Task description: Find the lines below in which the string "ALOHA" occurs. Copy each one.

Given data:

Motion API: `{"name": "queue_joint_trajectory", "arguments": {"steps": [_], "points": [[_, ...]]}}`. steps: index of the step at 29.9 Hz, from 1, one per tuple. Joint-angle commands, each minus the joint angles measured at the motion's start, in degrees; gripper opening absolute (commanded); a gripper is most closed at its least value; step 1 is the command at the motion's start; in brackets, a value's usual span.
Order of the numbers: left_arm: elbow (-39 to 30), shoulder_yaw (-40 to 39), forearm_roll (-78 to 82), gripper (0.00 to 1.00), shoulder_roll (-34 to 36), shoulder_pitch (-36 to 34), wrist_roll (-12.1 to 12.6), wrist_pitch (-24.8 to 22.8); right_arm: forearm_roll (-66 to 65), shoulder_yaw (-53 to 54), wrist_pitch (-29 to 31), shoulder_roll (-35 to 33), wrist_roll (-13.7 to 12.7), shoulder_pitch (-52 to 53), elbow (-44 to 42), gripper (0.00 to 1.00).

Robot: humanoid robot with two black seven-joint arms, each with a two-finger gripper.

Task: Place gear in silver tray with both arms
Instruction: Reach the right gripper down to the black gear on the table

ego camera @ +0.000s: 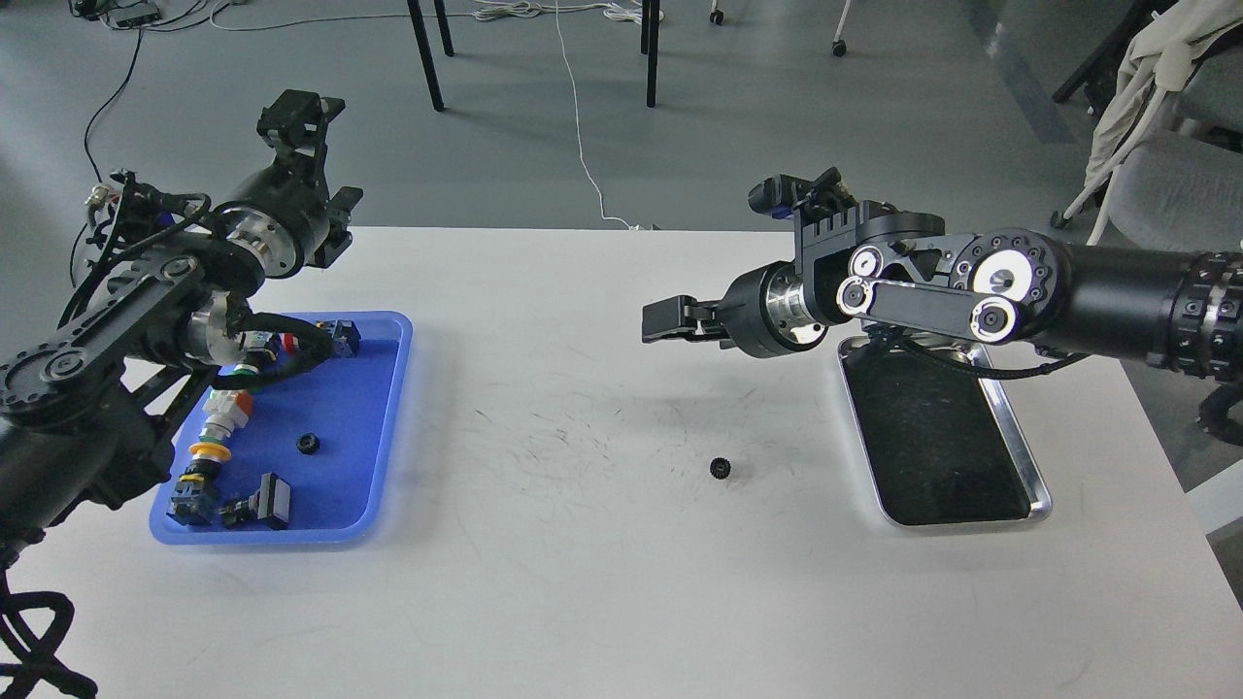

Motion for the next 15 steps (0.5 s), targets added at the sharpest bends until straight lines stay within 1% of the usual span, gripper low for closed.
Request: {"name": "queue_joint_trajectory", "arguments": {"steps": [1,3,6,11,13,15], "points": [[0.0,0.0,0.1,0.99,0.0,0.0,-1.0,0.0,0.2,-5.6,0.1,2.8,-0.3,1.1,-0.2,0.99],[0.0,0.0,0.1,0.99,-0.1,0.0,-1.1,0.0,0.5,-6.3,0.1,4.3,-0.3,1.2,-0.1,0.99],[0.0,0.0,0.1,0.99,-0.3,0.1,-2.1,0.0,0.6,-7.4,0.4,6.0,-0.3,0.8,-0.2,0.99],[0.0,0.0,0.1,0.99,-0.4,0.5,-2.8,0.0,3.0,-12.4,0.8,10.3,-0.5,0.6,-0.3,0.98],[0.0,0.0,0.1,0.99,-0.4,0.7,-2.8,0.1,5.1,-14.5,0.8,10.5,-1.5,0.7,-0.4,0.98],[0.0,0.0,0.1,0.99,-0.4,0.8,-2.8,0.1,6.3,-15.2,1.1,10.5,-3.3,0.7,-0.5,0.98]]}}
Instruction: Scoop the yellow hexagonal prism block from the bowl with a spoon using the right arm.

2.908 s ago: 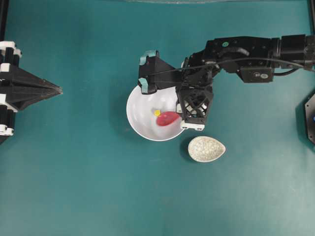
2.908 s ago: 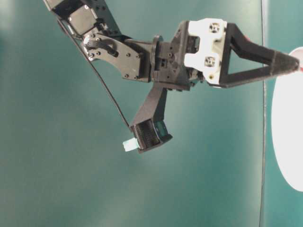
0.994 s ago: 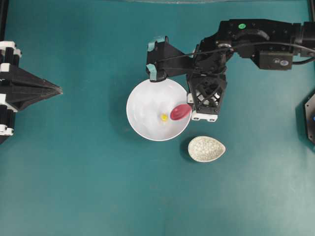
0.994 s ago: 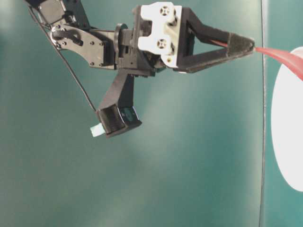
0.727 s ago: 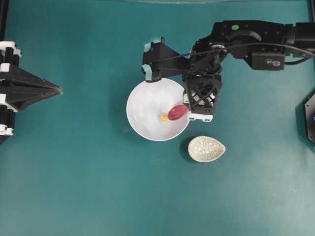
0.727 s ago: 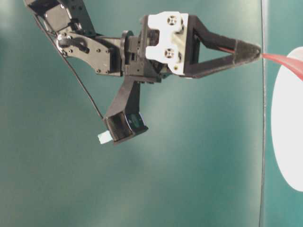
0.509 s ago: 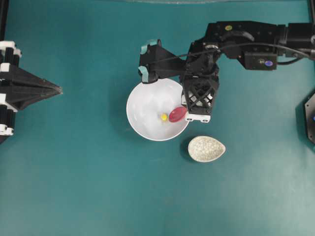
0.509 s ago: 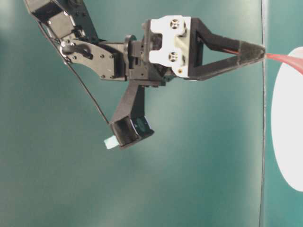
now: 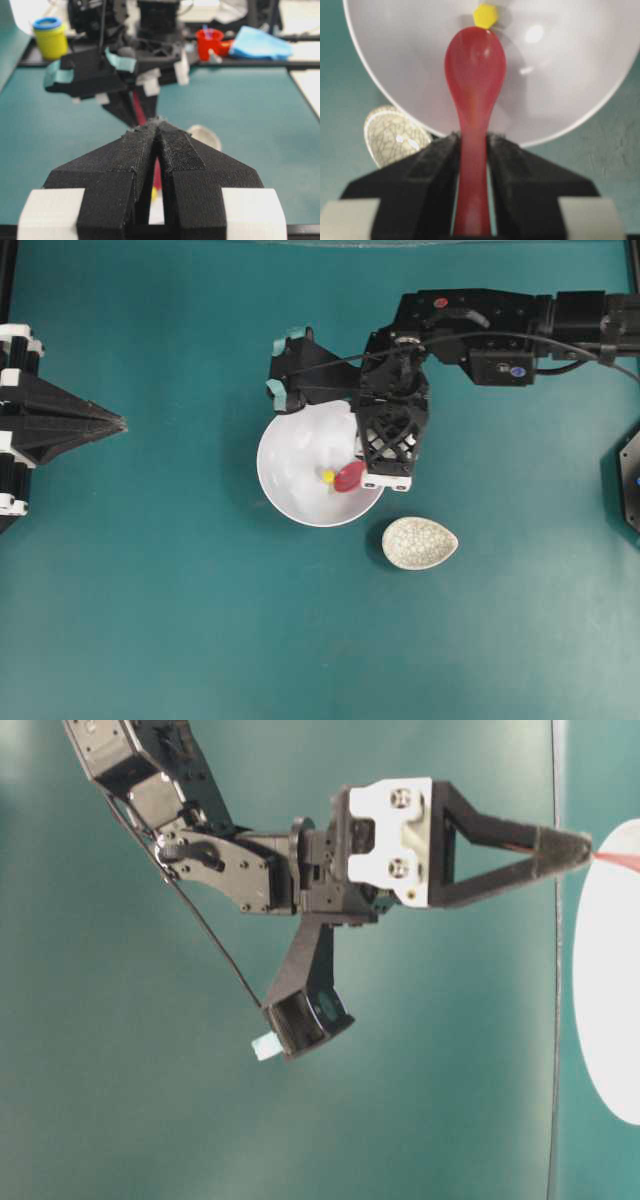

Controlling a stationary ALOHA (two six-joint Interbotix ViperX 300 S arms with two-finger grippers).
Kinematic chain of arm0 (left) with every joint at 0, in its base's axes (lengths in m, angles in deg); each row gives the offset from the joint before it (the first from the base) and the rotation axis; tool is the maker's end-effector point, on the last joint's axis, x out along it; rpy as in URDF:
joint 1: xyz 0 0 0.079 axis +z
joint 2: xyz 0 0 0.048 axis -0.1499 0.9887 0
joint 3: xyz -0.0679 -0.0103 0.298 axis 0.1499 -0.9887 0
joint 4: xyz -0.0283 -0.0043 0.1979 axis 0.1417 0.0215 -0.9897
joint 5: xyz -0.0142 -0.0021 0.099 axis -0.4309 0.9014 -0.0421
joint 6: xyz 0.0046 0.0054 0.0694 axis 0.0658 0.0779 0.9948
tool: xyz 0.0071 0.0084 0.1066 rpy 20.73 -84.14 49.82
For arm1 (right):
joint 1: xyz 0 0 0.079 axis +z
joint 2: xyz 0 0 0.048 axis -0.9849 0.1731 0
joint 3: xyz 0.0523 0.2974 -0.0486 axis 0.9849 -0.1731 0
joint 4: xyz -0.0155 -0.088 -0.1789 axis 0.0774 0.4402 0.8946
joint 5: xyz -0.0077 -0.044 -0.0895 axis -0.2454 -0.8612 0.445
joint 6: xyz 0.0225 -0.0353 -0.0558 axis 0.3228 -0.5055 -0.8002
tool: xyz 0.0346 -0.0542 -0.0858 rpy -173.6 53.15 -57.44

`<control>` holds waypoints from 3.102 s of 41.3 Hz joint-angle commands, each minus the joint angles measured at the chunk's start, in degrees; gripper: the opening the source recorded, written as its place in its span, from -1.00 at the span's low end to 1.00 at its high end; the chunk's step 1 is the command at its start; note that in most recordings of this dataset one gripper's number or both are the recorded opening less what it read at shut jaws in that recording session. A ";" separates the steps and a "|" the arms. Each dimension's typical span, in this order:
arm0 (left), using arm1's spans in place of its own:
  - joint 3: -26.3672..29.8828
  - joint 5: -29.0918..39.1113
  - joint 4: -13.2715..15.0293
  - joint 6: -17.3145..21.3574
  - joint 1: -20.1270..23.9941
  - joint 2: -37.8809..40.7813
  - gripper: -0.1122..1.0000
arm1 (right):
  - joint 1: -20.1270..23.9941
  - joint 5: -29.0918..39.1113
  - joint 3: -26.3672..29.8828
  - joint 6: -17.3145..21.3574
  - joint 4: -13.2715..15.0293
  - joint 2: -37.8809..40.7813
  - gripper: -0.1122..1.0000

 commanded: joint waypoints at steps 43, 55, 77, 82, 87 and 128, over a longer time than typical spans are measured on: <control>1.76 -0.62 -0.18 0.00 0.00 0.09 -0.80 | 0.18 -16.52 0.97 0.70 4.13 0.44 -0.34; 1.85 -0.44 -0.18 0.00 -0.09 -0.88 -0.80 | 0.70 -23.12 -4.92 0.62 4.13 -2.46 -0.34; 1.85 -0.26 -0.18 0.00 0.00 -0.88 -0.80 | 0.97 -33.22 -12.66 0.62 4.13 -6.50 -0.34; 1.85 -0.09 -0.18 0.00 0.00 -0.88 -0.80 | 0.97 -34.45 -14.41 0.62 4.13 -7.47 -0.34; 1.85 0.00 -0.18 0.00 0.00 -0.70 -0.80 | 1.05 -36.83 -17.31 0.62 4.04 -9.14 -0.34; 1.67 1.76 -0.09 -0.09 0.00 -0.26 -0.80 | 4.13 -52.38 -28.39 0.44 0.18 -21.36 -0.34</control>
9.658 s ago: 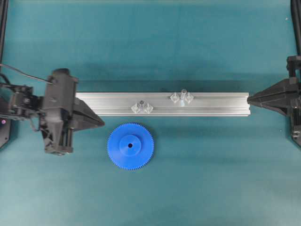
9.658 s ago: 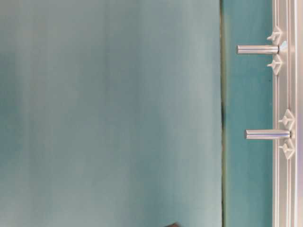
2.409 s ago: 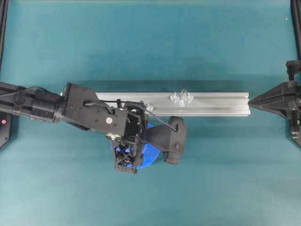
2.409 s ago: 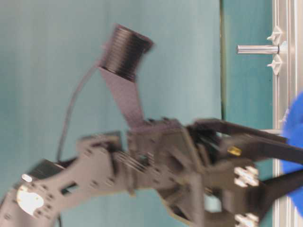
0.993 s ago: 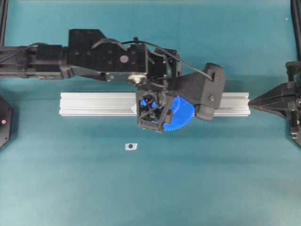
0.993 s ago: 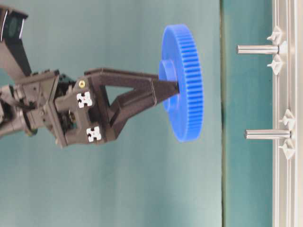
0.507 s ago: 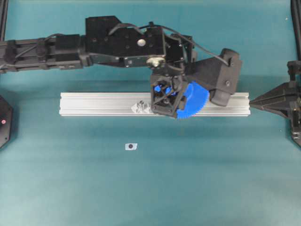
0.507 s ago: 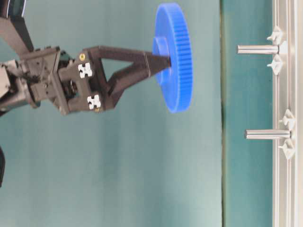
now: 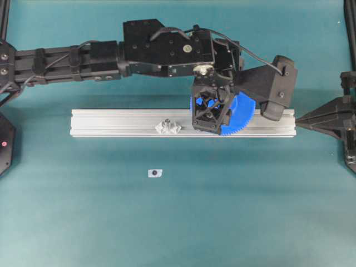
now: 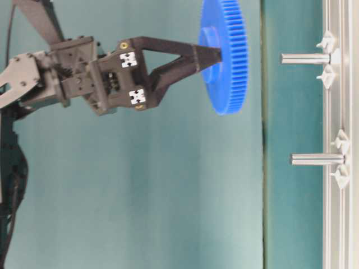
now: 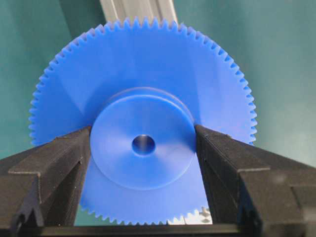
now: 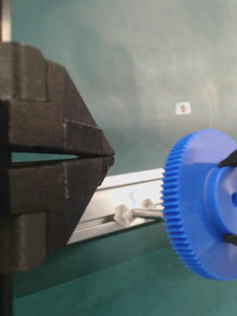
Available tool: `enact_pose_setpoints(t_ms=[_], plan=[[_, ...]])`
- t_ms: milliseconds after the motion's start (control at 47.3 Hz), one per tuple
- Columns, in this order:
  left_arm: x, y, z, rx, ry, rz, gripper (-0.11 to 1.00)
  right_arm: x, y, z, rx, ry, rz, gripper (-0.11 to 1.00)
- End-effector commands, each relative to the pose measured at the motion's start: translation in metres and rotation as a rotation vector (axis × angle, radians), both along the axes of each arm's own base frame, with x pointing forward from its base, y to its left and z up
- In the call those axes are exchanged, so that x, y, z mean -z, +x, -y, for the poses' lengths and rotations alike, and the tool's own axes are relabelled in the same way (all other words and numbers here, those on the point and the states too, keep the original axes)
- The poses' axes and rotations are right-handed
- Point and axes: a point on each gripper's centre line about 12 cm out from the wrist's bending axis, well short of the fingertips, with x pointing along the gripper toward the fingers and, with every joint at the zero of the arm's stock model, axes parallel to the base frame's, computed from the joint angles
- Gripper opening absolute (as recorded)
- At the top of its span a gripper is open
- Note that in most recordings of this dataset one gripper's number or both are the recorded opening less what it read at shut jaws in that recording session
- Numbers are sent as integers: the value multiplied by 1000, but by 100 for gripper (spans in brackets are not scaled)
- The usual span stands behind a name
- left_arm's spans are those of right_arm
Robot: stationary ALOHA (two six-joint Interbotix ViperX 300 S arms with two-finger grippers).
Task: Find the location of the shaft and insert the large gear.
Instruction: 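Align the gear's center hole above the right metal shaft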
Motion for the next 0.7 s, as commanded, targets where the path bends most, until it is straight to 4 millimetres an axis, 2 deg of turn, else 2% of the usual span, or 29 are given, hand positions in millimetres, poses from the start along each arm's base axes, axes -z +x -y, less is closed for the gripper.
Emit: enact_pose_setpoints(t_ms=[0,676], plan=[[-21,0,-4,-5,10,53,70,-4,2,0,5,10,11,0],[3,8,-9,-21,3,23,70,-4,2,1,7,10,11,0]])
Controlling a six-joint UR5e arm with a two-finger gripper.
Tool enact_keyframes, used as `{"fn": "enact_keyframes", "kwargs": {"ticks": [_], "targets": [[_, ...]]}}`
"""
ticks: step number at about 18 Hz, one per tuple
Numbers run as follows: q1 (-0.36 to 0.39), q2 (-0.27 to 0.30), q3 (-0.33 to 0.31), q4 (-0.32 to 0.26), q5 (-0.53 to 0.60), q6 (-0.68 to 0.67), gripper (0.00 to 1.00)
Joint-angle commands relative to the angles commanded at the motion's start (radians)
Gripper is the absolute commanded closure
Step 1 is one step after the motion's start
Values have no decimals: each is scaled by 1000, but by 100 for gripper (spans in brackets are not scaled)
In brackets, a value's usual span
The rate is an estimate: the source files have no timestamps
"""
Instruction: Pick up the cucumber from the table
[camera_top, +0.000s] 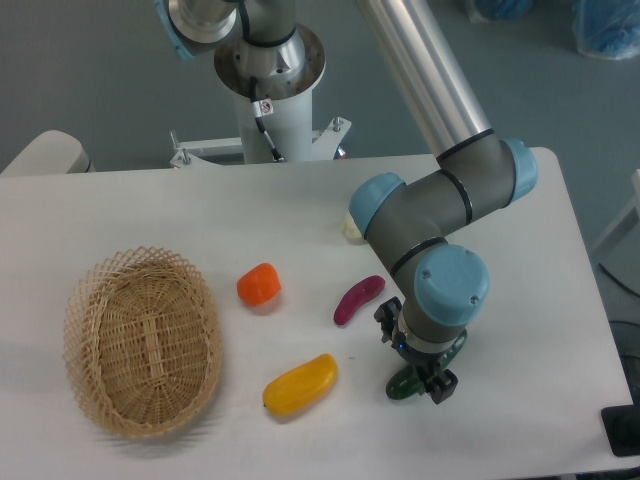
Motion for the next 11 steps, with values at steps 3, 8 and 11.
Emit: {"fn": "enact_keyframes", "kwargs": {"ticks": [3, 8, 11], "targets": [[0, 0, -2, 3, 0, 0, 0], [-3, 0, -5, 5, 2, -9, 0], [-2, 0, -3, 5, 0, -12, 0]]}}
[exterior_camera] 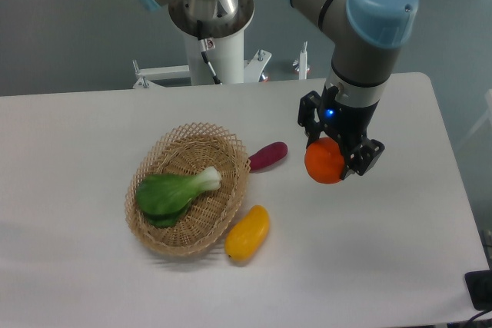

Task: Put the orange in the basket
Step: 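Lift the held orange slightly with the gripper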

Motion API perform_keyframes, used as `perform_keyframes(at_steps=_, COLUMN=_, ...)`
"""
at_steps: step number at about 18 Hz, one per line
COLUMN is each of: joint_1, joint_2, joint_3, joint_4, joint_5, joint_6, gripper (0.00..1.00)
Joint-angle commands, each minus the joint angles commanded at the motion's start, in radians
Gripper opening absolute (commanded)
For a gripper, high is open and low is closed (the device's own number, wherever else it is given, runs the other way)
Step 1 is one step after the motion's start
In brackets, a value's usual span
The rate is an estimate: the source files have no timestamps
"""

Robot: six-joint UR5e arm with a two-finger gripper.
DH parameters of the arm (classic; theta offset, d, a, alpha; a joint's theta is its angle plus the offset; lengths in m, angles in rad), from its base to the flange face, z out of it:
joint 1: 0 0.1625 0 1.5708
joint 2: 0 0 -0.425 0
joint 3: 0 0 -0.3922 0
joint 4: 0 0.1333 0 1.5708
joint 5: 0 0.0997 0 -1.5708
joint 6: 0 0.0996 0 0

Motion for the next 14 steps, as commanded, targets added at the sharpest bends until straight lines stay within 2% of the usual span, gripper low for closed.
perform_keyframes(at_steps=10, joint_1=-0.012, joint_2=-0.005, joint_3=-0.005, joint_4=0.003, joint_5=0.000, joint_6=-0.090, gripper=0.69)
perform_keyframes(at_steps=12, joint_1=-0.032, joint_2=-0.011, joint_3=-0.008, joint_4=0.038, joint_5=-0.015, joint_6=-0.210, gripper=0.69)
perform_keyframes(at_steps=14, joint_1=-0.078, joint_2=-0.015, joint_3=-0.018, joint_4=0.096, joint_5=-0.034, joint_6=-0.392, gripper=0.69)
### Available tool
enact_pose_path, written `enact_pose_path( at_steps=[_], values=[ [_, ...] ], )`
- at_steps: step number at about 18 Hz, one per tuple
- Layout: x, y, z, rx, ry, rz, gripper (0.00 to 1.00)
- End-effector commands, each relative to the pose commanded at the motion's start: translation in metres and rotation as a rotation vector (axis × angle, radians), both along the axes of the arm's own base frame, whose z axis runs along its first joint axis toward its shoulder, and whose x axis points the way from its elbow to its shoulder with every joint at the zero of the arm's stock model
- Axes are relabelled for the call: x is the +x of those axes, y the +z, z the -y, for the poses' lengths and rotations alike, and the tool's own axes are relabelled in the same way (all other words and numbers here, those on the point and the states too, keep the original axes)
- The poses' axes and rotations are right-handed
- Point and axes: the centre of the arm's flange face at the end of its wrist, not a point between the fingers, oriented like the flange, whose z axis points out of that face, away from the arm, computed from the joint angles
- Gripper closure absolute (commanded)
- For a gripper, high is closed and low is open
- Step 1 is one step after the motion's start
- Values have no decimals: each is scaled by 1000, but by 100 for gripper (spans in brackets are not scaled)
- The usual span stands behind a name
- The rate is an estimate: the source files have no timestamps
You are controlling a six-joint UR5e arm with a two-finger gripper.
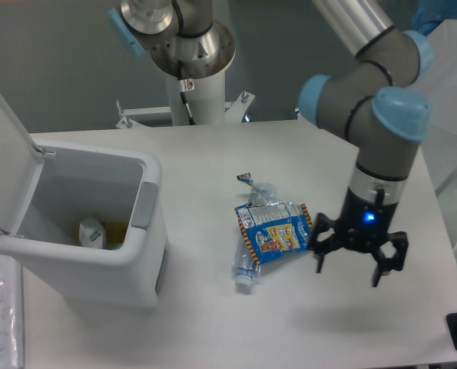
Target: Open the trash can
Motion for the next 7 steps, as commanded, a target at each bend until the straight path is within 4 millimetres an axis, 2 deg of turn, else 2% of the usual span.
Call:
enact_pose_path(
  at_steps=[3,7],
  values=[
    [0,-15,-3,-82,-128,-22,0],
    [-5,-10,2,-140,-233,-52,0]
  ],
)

Response area:
Controlling a stationary ALOHA (two six-joint Interbotix ViperX 300 S arms with two-finger grippers).
Robot: stationary ALOHA (two six-joint Interbotix ViperX 300 S arms with two-finger grippers).

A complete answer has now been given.